Timelapse Photography
I once saw a Reddit post about timelapse photography, a technique where you merge photos of different hours but from the same spot into one image. The OP shared his website, www.timelapse-photography.de, if you want to take a look. Basically the idea is to setup the camera in a nice location, take pictures at dawn, noon and dusk, and merge them by selecting interesting features on each one. I was pretty excited to try it out myself, yet I feared that it would be logistically complex to execute. Sunset is fine, but sunrise is early. Especially in summer! So I tried two different things.
Manual Shooting
First I just manually took pictures, in the afternoon, at dusk and night. That left me the possibility to adjust camera settings, which is rather important as we are trying to catch subtle light changes. I then used Photoshop's auto-alignment feature to correct slight camera movements. Here are the photos:
Automatic Shooting
But I also wanted to try something more audacious: render a 24h picture made from a lot of parts, something like one photo every 15 minutes or so. But again, staying up all night to take four pictures an hour isn't very appealing. So I did some research, and found out you can control a camera with a Raspberry Pi and a program called gphoto2 (that is the command line interface for libgphoto2). It allows taking pictures, downloading them, changing settings, etc. Also, there are dummy batteries for cameras that let you plug them to a power outlet, so you won't have to worry about them dying off. So you can have the camera automatically taking pictures at regular intervals. Here is how the command looks:
sudo gphoto2 --set-config /main/capturesettings/exposurecompensation=-2
sudo /usr/local/bin/gphoto2 --capture-image-and-download --no-keep --filename '/media/usb/%Y_%m_%d_%H_%M_%S.%C
The second line takes the picture and saves it to an external storage. The first one changes a camera setting, the exposurecompensation
, which is controlling the target of the automatic exposure mode, which varies between -5 and +5 on my camera. Using auto mode, I expected pictures at night to be underexposed and those at noon overexposed. To cope with that, my strategy was to take not one picture at a time but a whole batch, with different exposure compensations (-5, -2, 0, 2, 5), and then do a selection.
Merging
Striped Pattern
So of course, you could merge those photos using Photoshop or any alternative software. But I wanted to try make a Python script to automatically do that for me. The idea was to input a striped pattern, like X
lines with the angle α
. The script would automatically place images accordingly.

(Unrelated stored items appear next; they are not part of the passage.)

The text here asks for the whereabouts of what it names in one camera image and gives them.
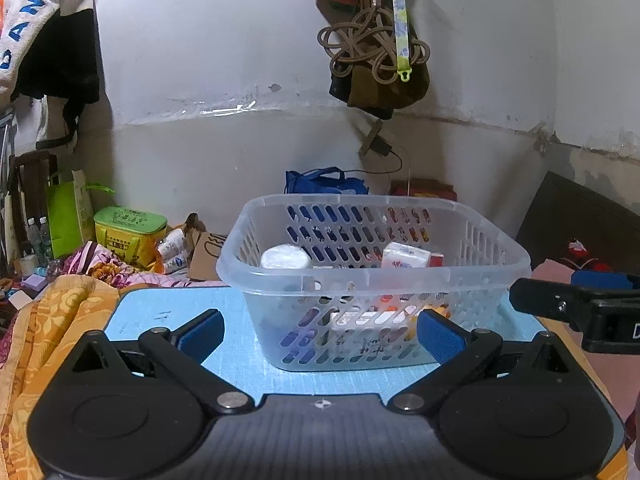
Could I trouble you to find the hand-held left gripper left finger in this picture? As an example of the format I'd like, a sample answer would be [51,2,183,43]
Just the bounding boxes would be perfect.
[72,308,254,416]

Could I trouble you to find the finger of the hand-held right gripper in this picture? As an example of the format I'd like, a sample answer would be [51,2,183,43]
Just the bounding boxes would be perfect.
[508,277,603,332]
[569,269,640,292]

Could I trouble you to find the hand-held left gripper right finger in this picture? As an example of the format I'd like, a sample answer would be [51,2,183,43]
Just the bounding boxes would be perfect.
[388,308,572,416]

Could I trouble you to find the white red tissue pack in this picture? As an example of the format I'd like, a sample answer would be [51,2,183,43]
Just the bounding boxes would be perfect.
[381,241,432,269]

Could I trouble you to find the clear plastic basket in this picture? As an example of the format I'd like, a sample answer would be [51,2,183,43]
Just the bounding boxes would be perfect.
[215,193,532,373]

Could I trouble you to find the white round container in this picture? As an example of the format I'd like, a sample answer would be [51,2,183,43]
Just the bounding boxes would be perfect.
[260,244,312,271]

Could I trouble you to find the red printed blanket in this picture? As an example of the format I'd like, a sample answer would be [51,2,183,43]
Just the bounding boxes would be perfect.
[559,238,615,274]

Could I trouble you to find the pink mat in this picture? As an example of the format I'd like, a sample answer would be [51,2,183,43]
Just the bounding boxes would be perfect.
[529,258,640,423]

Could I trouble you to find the dark headboard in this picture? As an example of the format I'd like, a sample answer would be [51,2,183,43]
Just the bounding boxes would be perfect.
[514,170,640,276]

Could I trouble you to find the white blue packet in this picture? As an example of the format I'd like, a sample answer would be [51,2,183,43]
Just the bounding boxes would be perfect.
[156,228,189,274]

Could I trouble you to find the pink floral cloth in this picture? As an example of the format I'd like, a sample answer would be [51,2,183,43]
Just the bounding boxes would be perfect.
[64,240,167,289]

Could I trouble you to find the red cardboard box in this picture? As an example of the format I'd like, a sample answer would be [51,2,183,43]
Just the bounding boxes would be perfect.
[389,178,459,204]

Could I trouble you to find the orange blanket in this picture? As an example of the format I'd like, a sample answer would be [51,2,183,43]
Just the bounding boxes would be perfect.
[0,275,123,480]

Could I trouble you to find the green paper bag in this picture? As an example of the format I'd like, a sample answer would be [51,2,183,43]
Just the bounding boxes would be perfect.
[46,169,98,259]

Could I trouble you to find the water bottle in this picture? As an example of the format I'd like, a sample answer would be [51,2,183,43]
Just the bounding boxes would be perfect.
[25,215,54,262]

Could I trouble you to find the blue fabric bag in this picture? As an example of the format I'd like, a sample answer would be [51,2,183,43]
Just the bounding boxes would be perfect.
[284,167,370,197]

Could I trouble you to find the brown hanging bag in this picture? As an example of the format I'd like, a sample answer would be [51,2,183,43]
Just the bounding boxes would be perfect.
[328,0,432,121]

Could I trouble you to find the black garment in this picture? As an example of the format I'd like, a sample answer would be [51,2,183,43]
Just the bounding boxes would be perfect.
[14,0,102,107]

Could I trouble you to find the white garment with blue letters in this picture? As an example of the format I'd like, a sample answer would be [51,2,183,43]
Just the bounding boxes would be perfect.
[0,0,95,103]

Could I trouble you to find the wall plug adapter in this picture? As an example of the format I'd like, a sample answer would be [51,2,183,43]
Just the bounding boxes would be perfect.
[359,119,397,159]

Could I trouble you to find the brown rope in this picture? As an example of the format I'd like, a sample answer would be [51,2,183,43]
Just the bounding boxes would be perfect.
[317,6,431,84]

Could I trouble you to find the yellow green strap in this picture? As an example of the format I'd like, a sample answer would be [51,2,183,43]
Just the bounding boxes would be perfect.
[389,0,414,84]

Without much knowledge, I chose the Pillow library for the image manipulations. To actually merge photo A onto photo B, there is the PIL.Image.blend
method, which pastes image B on image A after applying it an opacity mask. Basically, it is just like flattening layers in an image editing software.
Straight Masks
The mask would then be generated according to the desired stripe pattern. Basically, the script uses a support line starting from the top left corner, going down with a specified angle. At regular intervals, it generates gradients on the orthogonal section. Here a simple example:
Oblique Masks
Here it works fine, as lines are straight. But as soon as you introduce an angle, problems will appear: how to evenly distribute stripes on the image? Stripes will not have the same surface, and might not end nicely on the bottom right corner, depending on the original aspect ratio. That took me some time to figure out (I do not love geometry): you need to distribute stripes evenly on a longer distance, the length of the line starting from the top left corner and orthogonally intersecting the line starting from the bottom right corner orthogonal to the stripe angle there. This might not be very clear, so here's a sketch:
And here is how the 45° mask looks like:
Feathering
To make transition smoother, gradients can be extended outside of their stripe with decreasing opacity. The final blending will use the opacity as a weight for averaging the input photos. Here a the same mask as before but with feathering:
The source code for all this is available on GitHub: ychalier/blend_images.py.